Maria
Maria

Reputation: 604

Not thread safe class

Why below class is not thread safe ?

public class UnsafeCachingFactorizer implements Servlet {
    private final AtomicReference<BigInteger> lastNumber = new AtomicReference<>();
    private final AtomicReference<BigInteger[]> lastFactors = new AtomicReference<>();

    public void service(ServletRequest req, ServletResponse resp) {
        BigInteger i = extractFromRequest(req);
        if i.equals(lastNumber.get())) {
            encodeIntoResponse(resp, lastFactors.get());
        }
        else {
            BigInteger[] factors = factor(i);
            lastNumber.set(i);
            lastFactors.set(factors);
            encodeIntoResponse(resp, factors);
        }
    }
}

Instance variables are thread safe, then why the whole class is not thread safe ?

Upvotes: 1

Views: 217

Answers (1)

Andy Turner
Andy Turner

Reputation: 140299

It's not thread safe because you don't always get the right answer when multiple threads call the code.

Let's say that lastNumber=1 and lastFactors=factors(1). In the one-thread case, where the thread calls with i=1:

T1: if (lastNumber.get().equals(1)) { // true
T1:   encodeIntoResponse(resp, lastFactors.get());

Fine, this is the expected result. But consider a multi-threaded case, where the actions within each thread takes place in the same order, but can arbitrarily interleave. One such interleaving is (where i=1 and i=2 for the two threads respectively):

T1: if (lastNumber.get().equals(1)) { // true

T2: if (lastNumber.get().equals(2)) { // false
T2: } else {
T2:   lastNumber.set(2);
T2:   lastFactors.set(factors(2));

T1:   encodeIntoResponse(resp, lastFactors.get()); // oops! You wrote the factors(2), not factors(1).

The problem is that you're not getting and setting the AtomicReferences atomically: that is, there is nothing to stop another thread sneaking in and changing the values (of one or either) between the get and the set.

In general, whilst individual calls to methods on an AtomicReference are atomic, multiple calls are not (and they definitely aren't atomic between instances of AtomicReference). So, if you ever find yourself writing code like:

if (/* some condition with ref.get() */) {
  /* some statement with ref.set() */
}

then you probably aren't using AtomicReference correctly (or, at least, it's not thread-safe).

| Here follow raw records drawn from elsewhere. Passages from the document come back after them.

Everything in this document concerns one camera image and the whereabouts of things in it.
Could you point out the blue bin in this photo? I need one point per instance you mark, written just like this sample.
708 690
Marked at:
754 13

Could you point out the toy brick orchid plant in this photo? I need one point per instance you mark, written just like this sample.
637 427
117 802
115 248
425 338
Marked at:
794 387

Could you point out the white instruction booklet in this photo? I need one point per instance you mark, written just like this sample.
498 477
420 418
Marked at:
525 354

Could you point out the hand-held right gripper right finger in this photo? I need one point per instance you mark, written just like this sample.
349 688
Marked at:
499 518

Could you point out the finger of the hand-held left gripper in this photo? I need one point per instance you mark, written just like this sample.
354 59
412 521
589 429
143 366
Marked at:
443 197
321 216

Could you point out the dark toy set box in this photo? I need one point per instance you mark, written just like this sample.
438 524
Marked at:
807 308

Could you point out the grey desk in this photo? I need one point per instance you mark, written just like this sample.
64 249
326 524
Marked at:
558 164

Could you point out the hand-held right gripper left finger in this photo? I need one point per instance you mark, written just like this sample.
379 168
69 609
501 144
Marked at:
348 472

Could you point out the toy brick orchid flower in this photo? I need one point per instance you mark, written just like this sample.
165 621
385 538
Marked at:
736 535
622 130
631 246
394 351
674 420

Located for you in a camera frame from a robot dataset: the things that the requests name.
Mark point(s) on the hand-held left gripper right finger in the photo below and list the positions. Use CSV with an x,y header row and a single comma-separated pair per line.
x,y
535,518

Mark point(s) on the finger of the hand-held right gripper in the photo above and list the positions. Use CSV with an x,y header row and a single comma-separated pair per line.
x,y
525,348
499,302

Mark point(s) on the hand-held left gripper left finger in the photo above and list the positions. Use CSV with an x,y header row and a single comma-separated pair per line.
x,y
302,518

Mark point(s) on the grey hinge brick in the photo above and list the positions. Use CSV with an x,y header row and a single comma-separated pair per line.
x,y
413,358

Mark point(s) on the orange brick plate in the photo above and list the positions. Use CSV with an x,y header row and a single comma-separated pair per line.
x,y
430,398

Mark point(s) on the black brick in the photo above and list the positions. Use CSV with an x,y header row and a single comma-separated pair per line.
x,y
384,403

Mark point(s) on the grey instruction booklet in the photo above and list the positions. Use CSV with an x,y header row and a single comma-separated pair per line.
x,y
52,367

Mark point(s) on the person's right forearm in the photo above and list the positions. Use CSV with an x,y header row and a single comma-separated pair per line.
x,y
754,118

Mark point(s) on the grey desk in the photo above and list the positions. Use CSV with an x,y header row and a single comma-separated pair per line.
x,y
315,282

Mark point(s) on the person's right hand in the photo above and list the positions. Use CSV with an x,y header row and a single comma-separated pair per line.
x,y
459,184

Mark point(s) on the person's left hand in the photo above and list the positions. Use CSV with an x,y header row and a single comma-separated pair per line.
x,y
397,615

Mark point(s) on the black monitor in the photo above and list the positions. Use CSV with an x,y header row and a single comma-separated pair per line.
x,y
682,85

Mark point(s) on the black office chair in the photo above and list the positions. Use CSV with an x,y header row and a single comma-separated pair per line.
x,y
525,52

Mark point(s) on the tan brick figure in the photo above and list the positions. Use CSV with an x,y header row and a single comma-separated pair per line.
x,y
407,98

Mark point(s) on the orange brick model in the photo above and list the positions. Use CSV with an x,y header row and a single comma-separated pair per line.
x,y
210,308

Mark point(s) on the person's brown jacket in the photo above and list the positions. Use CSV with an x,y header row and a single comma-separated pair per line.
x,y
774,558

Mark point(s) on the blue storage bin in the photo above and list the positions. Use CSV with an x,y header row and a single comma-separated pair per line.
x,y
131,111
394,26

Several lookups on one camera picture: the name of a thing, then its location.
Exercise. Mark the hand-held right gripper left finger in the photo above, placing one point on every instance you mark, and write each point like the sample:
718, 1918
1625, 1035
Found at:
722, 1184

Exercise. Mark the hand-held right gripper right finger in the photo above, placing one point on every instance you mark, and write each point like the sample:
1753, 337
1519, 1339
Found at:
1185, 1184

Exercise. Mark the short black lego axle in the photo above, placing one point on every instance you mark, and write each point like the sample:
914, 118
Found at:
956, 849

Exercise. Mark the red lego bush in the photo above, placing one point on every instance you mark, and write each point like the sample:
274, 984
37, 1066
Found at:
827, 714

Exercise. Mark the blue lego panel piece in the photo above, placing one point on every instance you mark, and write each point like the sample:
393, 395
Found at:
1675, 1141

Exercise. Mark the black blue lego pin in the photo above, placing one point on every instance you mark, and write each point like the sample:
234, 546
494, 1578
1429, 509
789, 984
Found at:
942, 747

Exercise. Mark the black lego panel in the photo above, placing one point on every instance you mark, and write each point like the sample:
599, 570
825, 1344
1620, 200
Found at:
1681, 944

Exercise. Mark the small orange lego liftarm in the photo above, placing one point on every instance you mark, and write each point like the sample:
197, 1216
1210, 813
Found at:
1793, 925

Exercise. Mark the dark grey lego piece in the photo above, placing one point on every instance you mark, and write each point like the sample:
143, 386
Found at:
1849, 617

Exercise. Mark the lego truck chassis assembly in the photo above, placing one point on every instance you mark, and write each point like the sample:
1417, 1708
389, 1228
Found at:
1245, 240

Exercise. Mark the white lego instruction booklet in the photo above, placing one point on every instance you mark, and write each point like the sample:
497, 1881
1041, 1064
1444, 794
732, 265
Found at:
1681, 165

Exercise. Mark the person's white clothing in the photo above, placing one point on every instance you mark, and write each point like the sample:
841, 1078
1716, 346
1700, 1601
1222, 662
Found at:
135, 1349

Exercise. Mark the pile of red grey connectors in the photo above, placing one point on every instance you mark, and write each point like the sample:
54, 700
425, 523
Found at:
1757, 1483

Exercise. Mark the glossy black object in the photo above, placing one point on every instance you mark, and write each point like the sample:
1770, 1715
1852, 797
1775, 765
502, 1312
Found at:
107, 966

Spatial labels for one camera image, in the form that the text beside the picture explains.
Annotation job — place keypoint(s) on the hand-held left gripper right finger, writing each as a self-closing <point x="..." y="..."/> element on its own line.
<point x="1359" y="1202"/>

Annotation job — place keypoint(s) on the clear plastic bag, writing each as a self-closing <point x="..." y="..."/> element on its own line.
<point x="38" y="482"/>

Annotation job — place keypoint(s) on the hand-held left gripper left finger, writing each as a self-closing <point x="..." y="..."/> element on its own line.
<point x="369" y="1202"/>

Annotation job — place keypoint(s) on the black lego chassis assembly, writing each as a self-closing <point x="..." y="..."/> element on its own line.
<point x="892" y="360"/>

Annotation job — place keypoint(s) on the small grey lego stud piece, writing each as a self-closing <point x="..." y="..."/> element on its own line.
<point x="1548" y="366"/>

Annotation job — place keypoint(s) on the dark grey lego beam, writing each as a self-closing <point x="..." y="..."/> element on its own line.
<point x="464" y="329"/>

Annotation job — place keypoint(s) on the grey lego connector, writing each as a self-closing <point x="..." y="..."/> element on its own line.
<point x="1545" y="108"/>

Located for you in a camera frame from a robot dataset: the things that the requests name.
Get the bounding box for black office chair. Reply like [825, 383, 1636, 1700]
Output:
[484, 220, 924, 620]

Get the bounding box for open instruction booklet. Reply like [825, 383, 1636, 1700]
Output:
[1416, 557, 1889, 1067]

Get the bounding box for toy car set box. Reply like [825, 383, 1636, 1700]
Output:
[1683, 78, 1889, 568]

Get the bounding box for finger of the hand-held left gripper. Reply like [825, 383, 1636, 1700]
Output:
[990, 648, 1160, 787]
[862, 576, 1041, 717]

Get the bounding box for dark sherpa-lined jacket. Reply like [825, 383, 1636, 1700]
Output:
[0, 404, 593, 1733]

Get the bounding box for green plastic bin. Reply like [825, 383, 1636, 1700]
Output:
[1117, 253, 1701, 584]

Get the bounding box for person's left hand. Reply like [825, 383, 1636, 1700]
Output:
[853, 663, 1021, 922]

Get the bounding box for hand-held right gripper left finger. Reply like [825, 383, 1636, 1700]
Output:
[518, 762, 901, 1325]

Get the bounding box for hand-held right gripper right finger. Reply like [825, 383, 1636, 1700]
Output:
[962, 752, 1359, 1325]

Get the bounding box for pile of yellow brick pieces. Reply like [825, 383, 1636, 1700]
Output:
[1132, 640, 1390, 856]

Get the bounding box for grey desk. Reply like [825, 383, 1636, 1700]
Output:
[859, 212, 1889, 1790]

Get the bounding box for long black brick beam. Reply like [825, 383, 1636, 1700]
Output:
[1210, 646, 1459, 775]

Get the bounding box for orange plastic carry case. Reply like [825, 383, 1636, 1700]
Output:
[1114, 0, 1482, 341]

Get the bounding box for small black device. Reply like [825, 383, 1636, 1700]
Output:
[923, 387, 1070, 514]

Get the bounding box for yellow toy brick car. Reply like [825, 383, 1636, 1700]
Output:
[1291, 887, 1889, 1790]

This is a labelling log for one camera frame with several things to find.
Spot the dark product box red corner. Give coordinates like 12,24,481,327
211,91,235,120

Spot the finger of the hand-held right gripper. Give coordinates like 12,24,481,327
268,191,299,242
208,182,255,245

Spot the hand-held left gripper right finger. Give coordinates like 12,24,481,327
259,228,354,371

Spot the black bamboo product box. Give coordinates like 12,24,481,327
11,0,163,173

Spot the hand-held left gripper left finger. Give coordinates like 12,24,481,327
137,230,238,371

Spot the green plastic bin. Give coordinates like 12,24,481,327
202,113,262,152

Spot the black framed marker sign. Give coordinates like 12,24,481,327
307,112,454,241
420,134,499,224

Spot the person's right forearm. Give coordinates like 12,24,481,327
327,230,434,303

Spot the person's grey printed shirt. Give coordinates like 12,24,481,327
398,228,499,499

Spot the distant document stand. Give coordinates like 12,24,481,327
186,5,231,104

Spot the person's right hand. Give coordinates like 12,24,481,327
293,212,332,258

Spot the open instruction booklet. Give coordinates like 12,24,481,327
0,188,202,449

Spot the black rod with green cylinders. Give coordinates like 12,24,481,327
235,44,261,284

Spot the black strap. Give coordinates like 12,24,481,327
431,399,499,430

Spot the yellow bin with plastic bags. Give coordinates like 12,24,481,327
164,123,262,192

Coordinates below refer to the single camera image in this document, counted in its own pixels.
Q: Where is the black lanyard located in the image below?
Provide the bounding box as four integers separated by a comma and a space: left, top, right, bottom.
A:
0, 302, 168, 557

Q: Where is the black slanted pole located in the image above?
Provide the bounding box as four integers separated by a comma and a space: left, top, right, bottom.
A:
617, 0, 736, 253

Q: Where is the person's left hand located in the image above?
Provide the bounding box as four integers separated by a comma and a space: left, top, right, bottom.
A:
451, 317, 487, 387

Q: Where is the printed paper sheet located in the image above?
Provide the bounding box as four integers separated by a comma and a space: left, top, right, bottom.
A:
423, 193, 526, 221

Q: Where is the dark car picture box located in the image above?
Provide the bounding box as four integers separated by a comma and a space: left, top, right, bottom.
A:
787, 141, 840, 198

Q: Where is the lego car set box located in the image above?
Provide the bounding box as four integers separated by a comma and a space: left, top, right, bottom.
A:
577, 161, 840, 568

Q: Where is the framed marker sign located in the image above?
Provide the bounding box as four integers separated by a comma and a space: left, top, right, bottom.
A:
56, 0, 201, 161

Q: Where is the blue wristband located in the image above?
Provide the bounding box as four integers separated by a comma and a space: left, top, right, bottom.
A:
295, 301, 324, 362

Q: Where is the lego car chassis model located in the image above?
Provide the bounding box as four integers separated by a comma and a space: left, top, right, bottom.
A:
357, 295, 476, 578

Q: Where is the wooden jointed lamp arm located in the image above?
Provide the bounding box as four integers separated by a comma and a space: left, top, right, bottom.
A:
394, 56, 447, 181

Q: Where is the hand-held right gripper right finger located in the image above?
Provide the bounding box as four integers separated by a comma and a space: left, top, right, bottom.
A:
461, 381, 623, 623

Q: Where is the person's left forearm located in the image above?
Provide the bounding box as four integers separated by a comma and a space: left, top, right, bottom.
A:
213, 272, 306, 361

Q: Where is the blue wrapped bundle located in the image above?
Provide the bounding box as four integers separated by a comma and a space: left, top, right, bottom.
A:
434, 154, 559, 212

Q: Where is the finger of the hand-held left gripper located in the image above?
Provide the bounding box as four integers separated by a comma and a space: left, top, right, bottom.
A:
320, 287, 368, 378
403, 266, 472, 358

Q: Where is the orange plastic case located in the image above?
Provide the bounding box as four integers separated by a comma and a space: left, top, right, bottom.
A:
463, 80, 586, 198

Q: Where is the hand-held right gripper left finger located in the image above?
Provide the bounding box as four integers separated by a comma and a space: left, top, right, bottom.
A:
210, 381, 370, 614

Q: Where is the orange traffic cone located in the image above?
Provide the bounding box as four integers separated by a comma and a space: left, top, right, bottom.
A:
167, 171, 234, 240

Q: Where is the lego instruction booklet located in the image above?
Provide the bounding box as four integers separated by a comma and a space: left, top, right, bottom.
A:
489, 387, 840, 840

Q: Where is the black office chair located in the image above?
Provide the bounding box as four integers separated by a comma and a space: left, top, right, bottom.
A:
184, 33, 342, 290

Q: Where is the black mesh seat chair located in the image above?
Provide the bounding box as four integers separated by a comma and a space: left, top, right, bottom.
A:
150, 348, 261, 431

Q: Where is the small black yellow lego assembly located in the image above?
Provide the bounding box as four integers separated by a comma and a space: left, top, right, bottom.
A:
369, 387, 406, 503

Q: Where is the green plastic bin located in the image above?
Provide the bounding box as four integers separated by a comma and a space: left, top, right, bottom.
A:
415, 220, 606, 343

To fix this, you need something that can be read and set atomically. For example, create a simple class to hold both:

class Holder {
  // Add a ctor to initialize these.
  final BigInteger number;
  final BigInteger[] factors;
}

Then store this in a single AtomicReference, and use updateAndGet:

BigInteger[] factors = holderRef.updateAndGet(h -> {
  if (h != null && h.number.equals(i)) {
    return h;
  }
  return new Holder(i, factor(i));
}).factors;
encodeIntoResponse(resp, factors);

Upon reflection, updateAndGet isn't necessarily the right way to do this. If factors sometimes takes a long time to compute, then a long-time computation might get done many times, because lots of other shorter-time computations preempt it, so the update function keeps having to be called.

Instead, you can just always set the reference if you had to recompute it:

Holder h = holderRef.get();
if (h == null || !h.number.equals(i)) {
  h = new Holder(i, factors(i));
  holderRef.set(h);
}
return h.factors;

This may seem to violate what I said previously, in that separate calls to holderRef are not atomic, and thus not thread-safe.

It's a bit more nuanced, however: my first paragraph states that the lack of thread safety in the original code stems from the fact that you might get the factors for the wrong input. This problem doesn't occur here: you either get the holder for the right number (and hence the factors for the right number), or you compute the factors for the input.

The issue arises in what this holder is actually meant to be storing: the "last" number/factors is rather hard to define in terms of multithreading. When are you measuring "last-ness" from? The most recent call to start? The most recent call to finish? Other?

This code simply stores "a" previously computed value, without attempting to nail down this ambiguity.